Pakar Hukum: Presiden Tiga Periode Punya Implikasi Hukum Negatif
Bivitri Susanti menilai wacana presiden tiga periode memiliki implikasi hukum bila diterapkan di Indonesia.
Penulis: Srihandriatmo Malau
Editor: Hasanudin Aco
TRIBUNNEWS.COM, JAKARTA - Pakar Hukum Tata Negara, Bivitri Susanti menilai wacana presiden tiga periode memiliki implikasi hukum bila diterapkan di Indonesia.
Karena masa jabatan presiden yang terlalu lama akan berpotensi akan terjadi penyalahgunaan kekuasaan.
“Presiden tiga periode, ada implikasi hukumnya, tetapi negatif.

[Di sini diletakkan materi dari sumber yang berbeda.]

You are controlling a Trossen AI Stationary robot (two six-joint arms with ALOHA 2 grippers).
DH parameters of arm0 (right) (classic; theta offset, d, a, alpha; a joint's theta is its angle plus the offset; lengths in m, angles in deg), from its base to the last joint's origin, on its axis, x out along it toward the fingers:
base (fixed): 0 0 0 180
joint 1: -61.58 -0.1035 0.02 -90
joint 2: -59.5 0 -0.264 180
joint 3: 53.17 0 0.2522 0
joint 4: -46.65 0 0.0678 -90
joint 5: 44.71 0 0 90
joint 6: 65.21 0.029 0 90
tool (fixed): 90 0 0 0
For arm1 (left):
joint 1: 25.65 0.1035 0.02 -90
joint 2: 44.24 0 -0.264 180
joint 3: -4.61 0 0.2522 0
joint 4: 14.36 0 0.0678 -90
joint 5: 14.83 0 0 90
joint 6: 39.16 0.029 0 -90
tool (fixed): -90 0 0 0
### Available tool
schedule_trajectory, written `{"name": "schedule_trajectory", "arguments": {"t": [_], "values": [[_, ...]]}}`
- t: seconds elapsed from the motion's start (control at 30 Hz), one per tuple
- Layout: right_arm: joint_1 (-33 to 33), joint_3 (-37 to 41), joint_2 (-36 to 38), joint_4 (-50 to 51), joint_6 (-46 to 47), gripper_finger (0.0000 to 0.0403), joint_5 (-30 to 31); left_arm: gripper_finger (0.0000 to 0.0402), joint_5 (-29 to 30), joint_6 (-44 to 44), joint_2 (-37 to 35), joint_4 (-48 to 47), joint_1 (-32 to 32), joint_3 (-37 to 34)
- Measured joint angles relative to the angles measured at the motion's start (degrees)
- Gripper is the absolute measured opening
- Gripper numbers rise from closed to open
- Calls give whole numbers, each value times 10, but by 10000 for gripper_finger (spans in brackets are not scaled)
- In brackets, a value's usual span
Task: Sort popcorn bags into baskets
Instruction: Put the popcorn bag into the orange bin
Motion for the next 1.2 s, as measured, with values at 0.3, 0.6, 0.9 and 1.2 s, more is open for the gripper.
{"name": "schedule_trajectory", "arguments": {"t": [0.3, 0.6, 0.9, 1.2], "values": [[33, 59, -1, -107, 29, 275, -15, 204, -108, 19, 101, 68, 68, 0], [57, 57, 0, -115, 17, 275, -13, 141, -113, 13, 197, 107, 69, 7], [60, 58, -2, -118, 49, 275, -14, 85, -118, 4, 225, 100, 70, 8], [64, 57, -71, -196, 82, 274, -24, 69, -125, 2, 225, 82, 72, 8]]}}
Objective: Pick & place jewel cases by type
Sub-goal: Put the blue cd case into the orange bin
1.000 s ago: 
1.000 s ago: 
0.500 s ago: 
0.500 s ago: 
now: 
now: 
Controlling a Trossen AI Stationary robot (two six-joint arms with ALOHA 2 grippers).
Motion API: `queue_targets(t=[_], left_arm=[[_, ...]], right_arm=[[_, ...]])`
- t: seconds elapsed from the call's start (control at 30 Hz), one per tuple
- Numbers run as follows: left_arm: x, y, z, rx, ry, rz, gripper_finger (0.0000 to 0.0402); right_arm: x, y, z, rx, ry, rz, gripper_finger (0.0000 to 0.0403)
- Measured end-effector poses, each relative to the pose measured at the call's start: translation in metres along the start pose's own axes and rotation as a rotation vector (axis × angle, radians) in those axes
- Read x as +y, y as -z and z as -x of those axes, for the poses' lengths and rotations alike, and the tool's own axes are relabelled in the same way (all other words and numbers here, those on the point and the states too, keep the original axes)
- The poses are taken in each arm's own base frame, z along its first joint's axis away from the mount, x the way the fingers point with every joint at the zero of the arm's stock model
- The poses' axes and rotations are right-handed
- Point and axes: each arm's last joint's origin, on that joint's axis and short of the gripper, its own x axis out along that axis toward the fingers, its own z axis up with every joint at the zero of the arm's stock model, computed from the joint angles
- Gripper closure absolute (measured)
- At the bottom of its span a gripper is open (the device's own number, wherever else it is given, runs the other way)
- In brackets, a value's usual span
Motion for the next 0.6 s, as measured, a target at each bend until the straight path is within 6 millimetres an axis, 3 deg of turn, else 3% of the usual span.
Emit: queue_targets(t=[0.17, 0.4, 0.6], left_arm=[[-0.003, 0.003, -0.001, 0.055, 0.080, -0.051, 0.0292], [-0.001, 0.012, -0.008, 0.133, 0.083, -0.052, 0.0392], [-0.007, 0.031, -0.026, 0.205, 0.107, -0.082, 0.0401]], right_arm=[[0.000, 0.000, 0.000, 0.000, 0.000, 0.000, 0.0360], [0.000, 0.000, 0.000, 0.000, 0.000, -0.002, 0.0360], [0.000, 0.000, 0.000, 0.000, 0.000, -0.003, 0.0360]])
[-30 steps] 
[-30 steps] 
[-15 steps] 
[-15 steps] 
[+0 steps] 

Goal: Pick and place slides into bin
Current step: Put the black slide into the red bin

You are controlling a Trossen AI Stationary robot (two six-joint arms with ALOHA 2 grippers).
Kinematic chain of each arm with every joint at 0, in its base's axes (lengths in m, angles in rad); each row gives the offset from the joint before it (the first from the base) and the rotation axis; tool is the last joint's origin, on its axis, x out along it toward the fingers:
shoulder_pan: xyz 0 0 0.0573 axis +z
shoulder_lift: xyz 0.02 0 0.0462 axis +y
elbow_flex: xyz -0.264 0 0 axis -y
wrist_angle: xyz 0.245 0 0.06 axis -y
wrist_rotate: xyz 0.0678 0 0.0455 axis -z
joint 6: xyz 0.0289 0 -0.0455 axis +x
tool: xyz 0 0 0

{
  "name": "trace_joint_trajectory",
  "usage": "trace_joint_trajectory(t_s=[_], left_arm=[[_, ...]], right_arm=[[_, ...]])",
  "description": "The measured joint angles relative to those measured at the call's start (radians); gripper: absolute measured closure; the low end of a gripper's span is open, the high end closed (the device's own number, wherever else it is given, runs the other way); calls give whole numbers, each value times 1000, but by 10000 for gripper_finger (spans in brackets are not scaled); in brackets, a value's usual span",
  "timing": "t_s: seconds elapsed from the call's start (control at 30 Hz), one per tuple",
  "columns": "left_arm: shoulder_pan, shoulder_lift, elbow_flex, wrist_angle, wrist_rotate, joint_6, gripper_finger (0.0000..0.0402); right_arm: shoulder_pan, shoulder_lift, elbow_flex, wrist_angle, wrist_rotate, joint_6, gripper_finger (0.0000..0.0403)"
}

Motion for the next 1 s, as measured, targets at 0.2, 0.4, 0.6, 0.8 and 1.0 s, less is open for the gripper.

Karena masa jabatan terlama berpotensi penyalahgunaan kekuasaan,” ujar Peneliti Pusat Studi Hukum dan Kebijakan (PSHK) ini dalam Diskusi Daring Forum Diskusi Salemba 50: ‘Merefleksikan Kembali, Demokrasi Kita di Persimpangan Jalan?,’ Rabu (24/3/2021).
Selain itu presiden tiga periode juga, lanjut dia, akan memperlambat perubahan generasi kepemimpinan di Indonesia.
“Kapan kita bisa lihat generasi muda naik kepemimpinannya, jika kepala pemerintahan itu diperpanjang lagi ndan lagi,” jelasnya.
Baca juga: Soal Wacana Presiden 3 Periode, Megawati: yang Ngomong Itu Sebenarnya yang Mau
Baca juga: Wacana Presiden 3 Periode, Benny K Harman: Halusinasi, Mungkin dari Politisi yang Suka Cari Muka
Isu presiden tiga periode ini menurut dia, tidak menjadi perhatian atau fokus masyarakat. Isu ini datang tiba-tiba dari segelintir elite politik.
Karena dia menjelaskan masyarakat lebih fokus ke isu-isu konkrit seperti korupsi, pembungkaman demokrasi, pandemi.
“Ngak ada yang ngomongin isu ini sebelumnya. Tiba-tiba saja elite politik membicarakannya. Ini yang harus kita perhatikan siapa yang membawa-bawa isu ini sebenarnya,” ucapnya.
Untuk isu ini, memang kata dia, hanya bisa dilakukan melalui amandemen UUD 1945.